Às escuras
Sem luz, sem Wi-Fi, sem 5G, com a bateria do telemóvel quase a esgotar-se, o desabafo da minha filha mais nova, uma adolescente de plenos direitos, carregava na sua frustração o autêntico estado de alma de uma geração: “É o fim do mundo. O que vou fazer agora?”. Não faltavam livros para ler e até estava um belo dia lá fora para ser aproveitado, lembrei-lhe. Mas… “E o meu mundo? Não consigo falar com ninguém”.
Em dia de apagão, o choque geracional ganhou espaço de debate em muitas casas e permitiu a muitos pais e avós desfiarem memórias dos dias analógicos perante os dramas digitais que efervesceram naquelas horas sem eletricidade.
A paralisação de todo um país – no caso, de toda a Península Ibérica - foi um alerta brutal de como vivemos, hoje, enquanto sociedade hiperconectada, mas totalmente dependente e, logo, altamente vulnerável. Quando a luz foi embora, mais o Wi-Fi, o 5G e a bateria do telemóvel, foi-se também a nossa capacidade básica de “funcionar”. Sem sequer uma moeda no bolso, quantos de nós paralisámos?
Hoje, se nos cai a internet, parece que ficamos também sem autonomia. Muitos de nós não sabemos sequer o número de telefone dos nossos pais ou irmãos sem consultar o telemóvel, já não conseguimos pagar sem MB Way e a ideia de termos de nos orientar sem um GPS deixa-nos à nora.

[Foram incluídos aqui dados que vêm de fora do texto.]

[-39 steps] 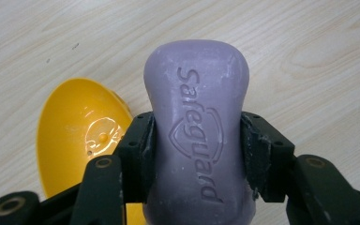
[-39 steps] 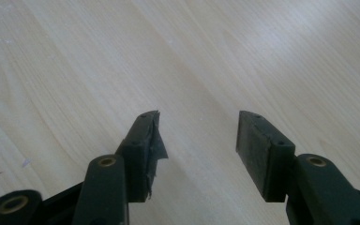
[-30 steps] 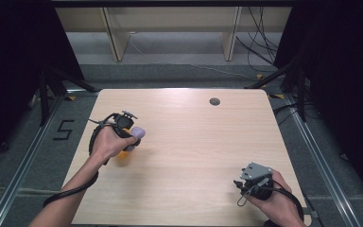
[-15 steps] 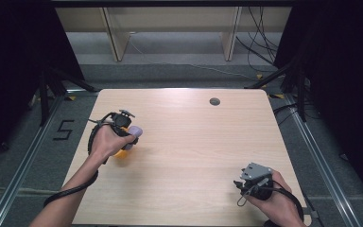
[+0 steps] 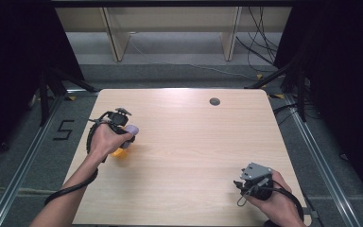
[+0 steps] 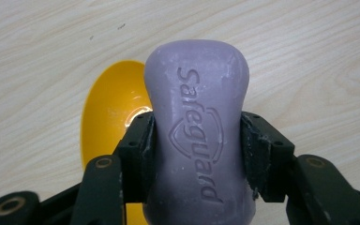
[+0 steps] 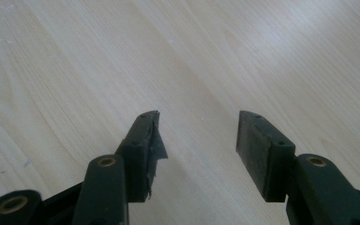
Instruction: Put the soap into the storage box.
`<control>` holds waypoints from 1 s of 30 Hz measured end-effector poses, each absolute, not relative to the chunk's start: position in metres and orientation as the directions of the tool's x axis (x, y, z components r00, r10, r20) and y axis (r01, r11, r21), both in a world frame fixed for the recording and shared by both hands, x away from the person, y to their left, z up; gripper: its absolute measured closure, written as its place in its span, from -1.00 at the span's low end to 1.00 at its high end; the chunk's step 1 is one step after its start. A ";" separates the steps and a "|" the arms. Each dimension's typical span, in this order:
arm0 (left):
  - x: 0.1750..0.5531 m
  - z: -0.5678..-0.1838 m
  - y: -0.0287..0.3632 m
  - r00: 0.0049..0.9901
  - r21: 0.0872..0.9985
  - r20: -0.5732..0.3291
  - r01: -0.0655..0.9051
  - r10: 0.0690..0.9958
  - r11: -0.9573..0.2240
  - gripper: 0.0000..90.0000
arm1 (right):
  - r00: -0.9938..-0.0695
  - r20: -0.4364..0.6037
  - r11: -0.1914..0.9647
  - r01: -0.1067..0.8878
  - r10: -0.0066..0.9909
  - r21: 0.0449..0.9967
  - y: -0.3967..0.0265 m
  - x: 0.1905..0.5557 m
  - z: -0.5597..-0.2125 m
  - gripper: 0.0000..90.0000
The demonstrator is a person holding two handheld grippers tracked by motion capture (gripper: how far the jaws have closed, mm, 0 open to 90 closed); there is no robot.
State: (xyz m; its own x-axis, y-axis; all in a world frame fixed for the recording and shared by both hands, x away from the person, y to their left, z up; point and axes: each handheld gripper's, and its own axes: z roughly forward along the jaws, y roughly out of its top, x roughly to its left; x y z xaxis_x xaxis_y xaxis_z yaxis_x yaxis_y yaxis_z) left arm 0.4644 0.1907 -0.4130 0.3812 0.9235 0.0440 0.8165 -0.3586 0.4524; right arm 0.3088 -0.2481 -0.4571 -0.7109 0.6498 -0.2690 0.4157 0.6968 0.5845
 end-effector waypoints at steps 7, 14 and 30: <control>0.467 -0.415 0.193 0.358 0.446 0.039 0.829 0.933 -0.337 0.07 | -0.707 -0.251 0.685 0.432 0.661 0.587 -0.248 0.308 -0.458 0.11; 0.470 -0.416 0.195 0.327 0.448 0.035 0.840 0.944 -0.308 0.07 | -0.711 -0.269 0.697 0.415 0.649 0.585 -0.248 0.309 -0.457 0.11; 0.470 -0.424 0.203 0.250 0.474 0.018 0.850 0.968 -0.228 0.07 | -0.712 -0.270 0.698 0.414 0.649 0.584 -0.248 0.309 -0.457 0.11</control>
State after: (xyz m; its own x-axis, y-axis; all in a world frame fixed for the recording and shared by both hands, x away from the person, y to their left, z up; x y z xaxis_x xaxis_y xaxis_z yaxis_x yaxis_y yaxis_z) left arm 0.4695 0.2034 -0.4239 0.2499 0.9681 0.0182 0.8504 -0.2285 0.4740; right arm 0.3091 -0.2483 -0.4571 -0.7117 0.6486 -0.2699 0.4144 0.6978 0.5842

Perante a perplexidade da minha filha, sempre chocada pelo quão pré-históricas soam as memórias de infância dos pais, lembrei-lhe que com a idade dela nem sequer telefone fixo tinha em casa, num tempo em que todos os dias eram simulacros de sobrevivência nos quais saíamos de manhã para a escola e voltaríamos, se nada de anormal acontecesse, ao fim da tarde, sem um WhatsApp por onde gritar por boleia se falhasse o autocarro previsto. Tempos em que, com luz ou sem luz, se convivia na rua com os miúdos e miúdas das casas vizinhas, dos quais hoje muitas vezes nem sequer sabemos o nome.
Mas também eu acabei “desmascarado”, sem um mísero cêntimo na carteira para poder ir comprar pão.
O “mic drop” geracional de sobrevivência chegou à noite, quando finalmente conseguimos falar com os avós, depois de horas preocupados, à distância, em perceber se precisariam de alguma assistência. “Tudo normal”, desarmaram-nos com uma absoluta tranquilidade. Notícias? Foram ouvindo no velho rádio a pilhas que continua a fazer companhia lá em casa. Jantar? Aqueceram-no no pequeno fogareiro que mantêm para os imprevistos elétricos e comeram à luz das velas que se habituaram a ter sempre guardadas. E ainda foram comprar água e fruta à mercearia, “com dinheiro no bolso”, claro.
No próximo almoço de família pensaremos todos duas vezes antes de nos rirmos dos avós infoexcluídos que não usam WhatsApp. Estes, pelo menos, sabem o que fazer quando falha a luz.